This is the story of Carol and Richard Quigley (CQ and RQ), life-long residents of Greenwich Village. Part of the “Baby Boomer” generation, they grew up during the economic and cultural changes of the 1950s and ’60s right here in the West Village. WestView News (WVN) interviewed them at their long-term fifth-floor walk-up apartment.
WVN: Born and raised in Greenwich Village would seem to be a diminishing quality in a city of transients and newcomers; what is your personal story; what kept you here?
RQ: Not driving! Everything I needed was around you. I’ve grown up by the Chinese laundromat and we wore clean uniforms to school laundered at Spotless Dry Cleaners. We had three grocery stores within thirty feet of my house, and I could walk out alone anytime and bring home groceries for my family. Almost every block on Bleecker had stores. Zito’s Bakery for a treat; they made the bread, rolls and stuff at twelve or one o’clock in the morning, and they would give us some fresh out of the oven. Bleecker used to have pretty much every block east of 7th Avenue with fruit and produce vendors. It worries me there’s fifteen to twenty stores closed between 6th and 8th Avenues.
CQ: Now we have to take buses to shop for food. The neighborhood markets are too expensive.
RQ: I guess all but a handful of the people, maybe seven I have known for years here—they’re all gone (moved). Somebody told me it’s the rent prices and everything else going up.
CQ: We were both born at St. Vincent’s Hospital; our son was born there. Both our mothers passed there.
RQ: My siblings were born there also. Both my parents died there.
CQ: My cousin has a beautiful house and property in New Hampshire, but everything is at least a forty-five-minute drive. My father was born on Bleecker Street. My mother was born in Schenectady, again a forty-five-minute drive to get anywhere.
RQ: We were in Nashville recently and there were no convenience stores where we stayed at a hotel downtown. We had to walk almost a half a mile just to get water or a sandwich. My brothers live in New Jersey; you got to hop in the car to do anything. Here you can roll out of bed, and everything is here.
CQ: Strolling down Bleecker or side streets, I remember window shopping in antique stores. The neighborhood is changing.
WVN: You have seen the streets and buildings change (all the gas stations are just one example); what strikes you as the most controversial changes? What do you miss the most?
CQ: The biggest shame is the closing of Saint Vincent’s Hospital. Richard and I feel that it is a shame that so many businesses have closed in The Village. It looks like a ghost town. Hopefully a way will be found to stop the landlords and politicians from killing The Village.

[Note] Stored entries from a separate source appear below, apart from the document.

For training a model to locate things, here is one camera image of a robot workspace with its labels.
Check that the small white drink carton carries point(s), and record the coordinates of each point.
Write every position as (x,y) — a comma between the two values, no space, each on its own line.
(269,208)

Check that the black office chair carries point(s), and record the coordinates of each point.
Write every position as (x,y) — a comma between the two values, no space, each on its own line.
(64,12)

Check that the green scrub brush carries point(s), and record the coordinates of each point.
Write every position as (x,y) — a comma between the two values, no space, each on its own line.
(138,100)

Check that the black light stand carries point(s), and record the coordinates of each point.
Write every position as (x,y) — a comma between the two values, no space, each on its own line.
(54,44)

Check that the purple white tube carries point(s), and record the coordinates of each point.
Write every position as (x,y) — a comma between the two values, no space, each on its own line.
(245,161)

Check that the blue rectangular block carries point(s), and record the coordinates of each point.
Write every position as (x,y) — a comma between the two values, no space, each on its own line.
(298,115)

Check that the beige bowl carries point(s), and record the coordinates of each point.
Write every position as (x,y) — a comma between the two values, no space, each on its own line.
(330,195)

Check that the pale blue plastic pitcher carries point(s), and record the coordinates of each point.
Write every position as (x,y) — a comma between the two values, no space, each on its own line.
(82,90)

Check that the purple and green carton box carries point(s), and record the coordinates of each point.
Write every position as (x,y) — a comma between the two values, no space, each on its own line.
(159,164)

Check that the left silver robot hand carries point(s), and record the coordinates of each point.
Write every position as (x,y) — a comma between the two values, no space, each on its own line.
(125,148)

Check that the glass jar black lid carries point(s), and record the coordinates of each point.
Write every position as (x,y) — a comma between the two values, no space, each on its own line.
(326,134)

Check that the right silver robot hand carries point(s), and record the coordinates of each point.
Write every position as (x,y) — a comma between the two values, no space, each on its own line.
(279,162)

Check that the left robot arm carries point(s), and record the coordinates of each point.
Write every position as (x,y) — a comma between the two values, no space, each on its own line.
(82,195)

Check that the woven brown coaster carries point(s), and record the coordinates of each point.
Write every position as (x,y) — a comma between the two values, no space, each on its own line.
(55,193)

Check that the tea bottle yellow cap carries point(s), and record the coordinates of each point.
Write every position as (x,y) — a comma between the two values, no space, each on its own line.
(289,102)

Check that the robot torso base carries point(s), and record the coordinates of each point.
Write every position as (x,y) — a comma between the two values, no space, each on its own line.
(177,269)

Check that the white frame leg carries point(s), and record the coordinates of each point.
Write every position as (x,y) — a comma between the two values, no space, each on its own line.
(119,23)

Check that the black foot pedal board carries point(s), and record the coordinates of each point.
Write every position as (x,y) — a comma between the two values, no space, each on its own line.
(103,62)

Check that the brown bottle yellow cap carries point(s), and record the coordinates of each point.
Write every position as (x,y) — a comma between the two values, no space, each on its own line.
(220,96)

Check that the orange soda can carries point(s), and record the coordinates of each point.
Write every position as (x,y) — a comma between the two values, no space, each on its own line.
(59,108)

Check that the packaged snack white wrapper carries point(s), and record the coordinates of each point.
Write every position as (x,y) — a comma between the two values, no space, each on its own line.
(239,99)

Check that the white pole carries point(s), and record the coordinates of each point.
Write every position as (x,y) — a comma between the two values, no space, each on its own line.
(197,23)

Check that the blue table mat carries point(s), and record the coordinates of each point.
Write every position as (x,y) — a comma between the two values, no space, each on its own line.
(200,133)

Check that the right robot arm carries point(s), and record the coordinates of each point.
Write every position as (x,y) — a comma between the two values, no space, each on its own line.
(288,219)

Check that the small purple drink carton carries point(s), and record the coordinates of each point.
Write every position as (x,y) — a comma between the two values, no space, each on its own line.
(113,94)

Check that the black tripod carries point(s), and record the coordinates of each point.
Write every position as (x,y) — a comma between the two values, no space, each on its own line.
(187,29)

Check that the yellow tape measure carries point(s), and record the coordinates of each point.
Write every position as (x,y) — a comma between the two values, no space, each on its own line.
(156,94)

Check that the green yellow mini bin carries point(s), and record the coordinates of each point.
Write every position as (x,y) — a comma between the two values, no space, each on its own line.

WVN: What strikes you as the most beneficial changes to the streets and buildings?
RQ: Hudson River Park, but that’s the only thing. I would not go down there back before the Park, when [there was] a lot of activity with people doing their thing down there, since there were a lot of trucks that were parked and left open at night. But then they finally got rid of all those empty trucks and spaces, and that is one of the best things, I would say. Now they have a tennis court, they have a skateboard park, miniature golf course, a basketball court, swimming activity; that is really a major difference.
WVN: What are your fondest memories—of people, places, or things—in The Village?
RQ: The original 6th precinct station was on Charles Street, and as a kid they were able to give a kick in the ass if you acted out of line, but because of the mixed neighborhood, it was very different about getting along. When I was really little, I was exposed to neighbors of Irish, Puerto Rican, and two black families and we all got along. In the summertime, because of the heat, and we didn’t have air conditioning, a lot of what we did was outside, even late at night we’d play. Sometimes we opened up the fire hydrant to spray water for a wonderful couple of hours. When the police we knew were getting off duty, they let me know to shut it off so we wouldn’t get a ticket; then we’d pull out a big wrench, a monkey wrench.
CQ: When this apartment became available it was in the front of this building, the sunny side, and then my bedroom had all the sun.
RQ: My father would whistle; I could hear his whistle three blocks away and I knew I had to go home. I don’t know whether it’s for dinner or to go to the store or something; I had to drop everything I was in the middle of. I would never take [away] my childhood for anything; if I had to go back to it, I would want it to be the same way anyway; to be so active, it was insane.
CQ: Yes, it really was an important aspect of just being a kid growing up.